# Try it:
Working from the entries below, count every line that includes the word "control". Return the figure alone.

Exercise materials: Begin

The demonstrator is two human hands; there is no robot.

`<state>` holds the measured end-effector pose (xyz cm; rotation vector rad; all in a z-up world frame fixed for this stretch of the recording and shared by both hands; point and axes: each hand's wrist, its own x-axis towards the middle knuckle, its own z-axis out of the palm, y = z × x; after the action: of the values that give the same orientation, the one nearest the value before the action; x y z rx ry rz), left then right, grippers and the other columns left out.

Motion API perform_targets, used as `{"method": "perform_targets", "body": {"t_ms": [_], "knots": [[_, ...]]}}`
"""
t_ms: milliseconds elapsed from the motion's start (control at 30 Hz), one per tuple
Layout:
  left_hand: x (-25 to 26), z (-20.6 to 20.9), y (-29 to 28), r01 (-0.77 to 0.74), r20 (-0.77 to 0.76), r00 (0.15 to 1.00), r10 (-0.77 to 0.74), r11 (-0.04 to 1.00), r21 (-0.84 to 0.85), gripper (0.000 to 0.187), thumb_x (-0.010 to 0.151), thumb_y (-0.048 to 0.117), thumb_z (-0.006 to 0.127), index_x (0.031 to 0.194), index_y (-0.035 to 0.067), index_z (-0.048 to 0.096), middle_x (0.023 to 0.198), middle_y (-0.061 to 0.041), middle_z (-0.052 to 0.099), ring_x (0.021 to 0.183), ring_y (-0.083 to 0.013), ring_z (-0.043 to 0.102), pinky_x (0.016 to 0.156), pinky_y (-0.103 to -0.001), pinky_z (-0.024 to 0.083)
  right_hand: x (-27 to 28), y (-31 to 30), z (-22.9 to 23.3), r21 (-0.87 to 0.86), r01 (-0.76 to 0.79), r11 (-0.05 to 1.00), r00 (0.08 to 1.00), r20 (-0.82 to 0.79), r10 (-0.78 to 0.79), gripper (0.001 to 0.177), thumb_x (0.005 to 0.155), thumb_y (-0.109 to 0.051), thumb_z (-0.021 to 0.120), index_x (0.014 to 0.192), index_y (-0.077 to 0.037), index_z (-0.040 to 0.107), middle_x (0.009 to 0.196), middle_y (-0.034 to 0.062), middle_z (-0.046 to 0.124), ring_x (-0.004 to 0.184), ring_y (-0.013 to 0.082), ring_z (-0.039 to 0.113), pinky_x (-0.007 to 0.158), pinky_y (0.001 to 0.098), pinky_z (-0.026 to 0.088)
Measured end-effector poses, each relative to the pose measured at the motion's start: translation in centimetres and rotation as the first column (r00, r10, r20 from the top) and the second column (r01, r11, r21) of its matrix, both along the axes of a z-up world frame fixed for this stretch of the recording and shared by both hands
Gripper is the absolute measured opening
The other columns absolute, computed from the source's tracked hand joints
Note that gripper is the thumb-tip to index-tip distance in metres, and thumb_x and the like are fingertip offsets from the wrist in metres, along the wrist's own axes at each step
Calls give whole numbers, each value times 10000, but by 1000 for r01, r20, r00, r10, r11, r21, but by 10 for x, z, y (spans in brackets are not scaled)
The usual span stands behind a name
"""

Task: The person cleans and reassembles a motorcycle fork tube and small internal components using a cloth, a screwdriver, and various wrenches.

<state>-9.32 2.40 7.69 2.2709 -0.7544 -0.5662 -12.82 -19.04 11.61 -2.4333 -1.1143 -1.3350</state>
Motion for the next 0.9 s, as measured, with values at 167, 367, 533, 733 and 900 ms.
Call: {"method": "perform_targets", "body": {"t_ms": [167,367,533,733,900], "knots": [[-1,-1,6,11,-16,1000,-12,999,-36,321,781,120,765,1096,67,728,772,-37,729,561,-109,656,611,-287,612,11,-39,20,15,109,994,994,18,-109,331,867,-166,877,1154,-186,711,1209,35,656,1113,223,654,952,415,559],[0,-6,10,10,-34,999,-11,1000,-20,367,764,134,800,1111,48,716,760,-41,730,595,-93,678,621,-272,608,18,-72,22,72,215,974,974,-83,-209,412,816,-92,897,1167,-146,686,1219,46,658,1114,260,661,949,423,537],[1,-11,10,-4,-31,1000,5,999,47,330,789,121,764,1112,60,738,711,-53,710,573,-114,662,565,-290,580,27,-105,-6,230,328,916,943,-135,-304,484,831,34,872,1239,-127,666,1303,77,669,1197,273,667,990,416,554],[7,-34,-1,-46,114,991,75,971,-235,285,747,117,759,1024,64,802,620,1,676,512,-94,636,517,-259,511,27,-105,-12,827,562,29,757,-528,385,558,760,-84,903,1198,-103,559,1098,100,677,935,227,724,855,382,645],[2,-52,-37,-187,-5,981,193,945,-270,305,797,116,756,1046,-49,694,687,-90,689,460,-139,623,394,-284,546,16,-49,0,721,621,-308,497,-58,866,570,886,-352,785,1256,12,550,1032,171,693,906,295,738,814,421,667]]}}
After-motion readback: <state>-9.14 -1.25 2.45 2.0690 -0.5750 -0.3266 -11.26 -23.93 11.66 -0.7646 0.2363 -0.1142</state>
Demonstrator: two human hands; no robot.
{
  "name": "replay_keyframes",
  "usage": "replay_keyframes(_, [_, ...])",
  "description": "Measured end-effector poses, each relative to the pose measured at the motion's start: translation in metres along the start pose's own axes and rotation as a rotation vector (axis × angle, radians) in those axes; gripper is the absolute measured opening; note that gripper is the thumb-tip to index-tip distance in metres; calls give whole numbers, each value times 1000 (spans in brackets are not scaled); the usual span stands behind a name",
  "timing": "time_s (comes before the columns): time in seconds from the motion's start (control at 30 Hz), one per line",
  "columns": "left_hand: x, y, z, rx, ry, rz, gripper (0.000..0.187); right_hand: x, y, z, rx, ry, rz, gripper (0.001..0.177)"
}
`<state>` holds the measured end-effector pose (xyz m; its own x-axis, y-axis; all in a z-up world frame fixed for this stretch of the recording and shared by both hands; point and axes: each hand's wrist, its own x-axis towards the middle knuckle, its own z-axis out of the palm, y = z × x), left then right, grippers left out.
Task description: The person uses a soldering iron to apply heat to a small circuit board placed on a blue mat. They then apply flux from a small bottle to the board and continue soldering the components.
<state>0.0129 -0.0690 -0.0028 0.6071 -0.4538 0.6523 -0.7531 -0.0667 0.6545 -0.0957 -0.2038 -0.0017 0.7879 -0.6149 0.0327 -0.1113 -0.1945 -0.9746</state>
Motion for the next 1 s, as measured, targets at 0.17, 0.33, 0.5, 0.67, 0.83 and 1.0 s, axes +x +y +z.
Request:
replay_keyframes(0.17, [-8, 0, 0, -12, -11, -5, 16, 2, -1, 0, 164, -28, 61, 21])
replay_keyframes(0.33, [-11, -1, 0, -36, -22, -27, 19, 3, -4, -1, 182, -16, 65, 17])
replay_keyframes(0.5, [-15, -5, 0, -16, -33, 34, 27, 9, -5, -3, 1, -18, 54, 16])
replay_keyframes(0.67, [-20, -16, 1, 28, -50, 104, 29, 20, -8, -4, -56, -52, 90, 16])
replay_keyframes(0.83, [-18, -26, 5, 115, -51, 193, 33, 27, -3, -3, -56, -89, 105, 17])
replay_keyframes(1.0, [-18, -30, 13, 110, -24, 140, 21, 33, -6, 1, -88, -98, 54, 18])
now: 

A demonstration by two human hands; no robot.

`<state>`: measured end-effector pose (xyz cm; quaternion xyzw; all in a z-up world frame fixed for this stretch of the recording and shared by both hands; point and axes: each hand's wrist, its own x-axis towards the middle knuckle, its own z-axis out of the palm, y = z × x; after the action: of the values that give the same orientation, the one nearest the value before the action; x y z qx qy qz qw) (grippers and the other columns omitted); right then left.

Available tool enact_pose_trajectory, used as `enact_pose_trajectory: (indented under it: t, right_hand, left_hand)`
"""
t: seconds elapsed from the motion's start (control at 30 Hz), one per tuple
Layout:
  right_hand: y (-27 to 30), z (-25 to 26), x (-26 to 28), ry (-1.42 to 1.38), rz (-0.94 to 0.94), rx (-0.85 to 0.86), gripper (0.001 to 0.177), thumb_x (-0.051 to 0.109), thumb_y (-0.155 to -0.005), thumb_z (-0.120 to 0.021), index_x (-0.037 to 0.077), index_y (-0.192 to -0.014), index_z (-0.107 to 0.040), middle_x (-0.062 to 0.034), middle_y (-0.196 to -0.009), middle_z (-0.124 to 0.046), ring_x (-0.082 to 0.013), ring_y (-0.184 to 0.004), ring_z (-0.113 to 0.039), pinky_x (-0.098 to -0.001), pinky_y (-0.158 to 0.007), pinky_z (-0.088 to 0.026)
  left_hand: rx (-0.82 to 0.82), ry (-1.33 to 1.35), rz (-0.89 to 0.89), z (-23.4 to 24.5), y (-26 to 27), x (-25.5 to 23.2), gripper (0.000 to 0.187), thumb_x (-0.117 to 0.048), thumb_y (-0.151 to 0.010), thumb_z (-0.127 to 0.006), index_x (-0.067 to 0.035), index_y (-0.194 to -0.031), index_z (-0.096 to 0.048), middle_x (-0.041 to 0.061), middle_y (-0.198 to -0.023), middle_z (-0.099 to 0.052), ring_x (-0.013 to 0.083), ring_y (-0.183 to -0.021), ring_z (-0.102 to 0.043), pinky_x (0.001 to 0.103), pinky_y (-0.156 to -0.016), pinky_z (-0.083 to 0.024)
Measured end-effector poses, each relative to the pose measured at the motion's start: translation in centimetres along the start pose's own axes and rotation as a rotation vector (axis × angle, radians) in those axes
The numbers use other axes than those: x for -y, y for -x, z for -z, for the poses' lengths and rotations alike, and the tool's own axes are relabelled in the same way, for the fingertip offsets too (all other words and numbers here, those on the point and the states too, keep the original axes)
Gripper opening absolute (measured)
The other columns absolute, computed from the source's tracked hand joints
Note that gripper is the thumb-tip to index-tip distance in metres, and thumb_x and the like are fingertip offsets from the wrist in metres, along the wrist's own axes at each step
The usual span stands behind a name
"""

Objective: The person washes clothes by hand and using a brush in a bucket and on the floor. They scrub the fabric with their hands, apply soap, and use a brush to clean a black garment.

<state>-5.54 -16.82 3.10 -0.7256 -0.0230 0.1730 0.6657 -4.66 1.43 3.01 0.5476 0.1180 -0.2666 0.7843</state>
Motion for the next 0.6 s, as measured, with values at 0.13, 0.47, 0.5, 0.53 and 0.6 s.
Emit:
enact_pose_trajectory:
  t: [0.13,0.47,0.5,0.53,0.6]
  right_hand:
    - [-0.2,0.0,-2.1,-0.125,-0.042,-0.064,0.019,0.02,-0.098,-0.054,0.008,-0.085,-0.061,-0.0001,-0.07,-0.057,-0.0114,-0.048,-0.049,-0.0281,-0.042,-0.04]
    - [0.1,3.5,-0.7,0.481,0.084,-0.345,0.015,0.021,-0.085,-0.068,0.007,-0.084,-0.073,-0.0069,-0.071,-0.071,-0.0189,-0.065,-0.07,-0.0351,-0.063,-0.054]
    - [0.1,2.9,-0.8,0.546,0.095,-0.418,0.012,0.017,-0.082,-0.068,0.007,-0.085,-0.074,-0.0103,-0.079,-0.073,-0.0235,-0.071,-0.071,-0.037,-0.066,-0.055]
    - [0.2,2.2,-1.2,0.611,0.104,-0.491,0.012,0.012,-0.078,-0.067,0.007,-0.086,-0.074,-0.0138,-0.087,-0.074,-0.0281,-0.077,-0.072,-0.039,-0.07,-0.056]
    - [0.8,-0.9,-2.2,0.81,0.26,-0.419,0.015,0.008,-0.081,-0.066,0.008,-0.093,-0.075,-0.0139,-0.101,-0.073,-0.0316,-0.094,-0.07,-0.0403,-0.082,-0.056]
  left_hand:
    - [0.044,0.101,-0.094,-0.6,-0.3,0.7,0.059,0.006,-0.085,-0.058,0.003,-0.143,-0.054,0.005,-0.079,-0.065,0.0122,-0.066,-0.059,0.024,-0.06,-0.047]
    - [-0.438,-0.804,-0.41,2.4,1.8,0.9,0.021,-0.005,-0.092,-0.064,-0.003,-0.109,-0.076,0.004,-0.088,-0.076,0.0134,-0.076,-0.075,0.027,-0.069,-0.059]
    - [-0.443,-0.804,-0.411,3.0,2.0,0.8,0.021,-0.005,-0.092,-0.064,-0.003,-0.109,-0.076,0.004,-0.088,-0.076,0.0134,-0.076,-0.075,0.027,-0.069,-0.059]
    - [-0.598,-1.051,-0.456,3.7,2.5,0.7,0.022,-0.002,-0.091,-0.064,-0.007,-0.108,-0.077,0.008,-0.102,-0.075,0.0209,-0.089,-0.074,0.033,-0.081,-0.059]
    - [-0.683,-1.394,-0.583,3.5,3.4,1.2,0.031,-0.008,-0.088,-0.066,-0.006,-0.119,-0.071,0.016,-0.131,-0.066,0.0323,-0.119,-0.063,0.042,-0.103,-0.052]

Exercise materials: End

# Result of the exercise:
3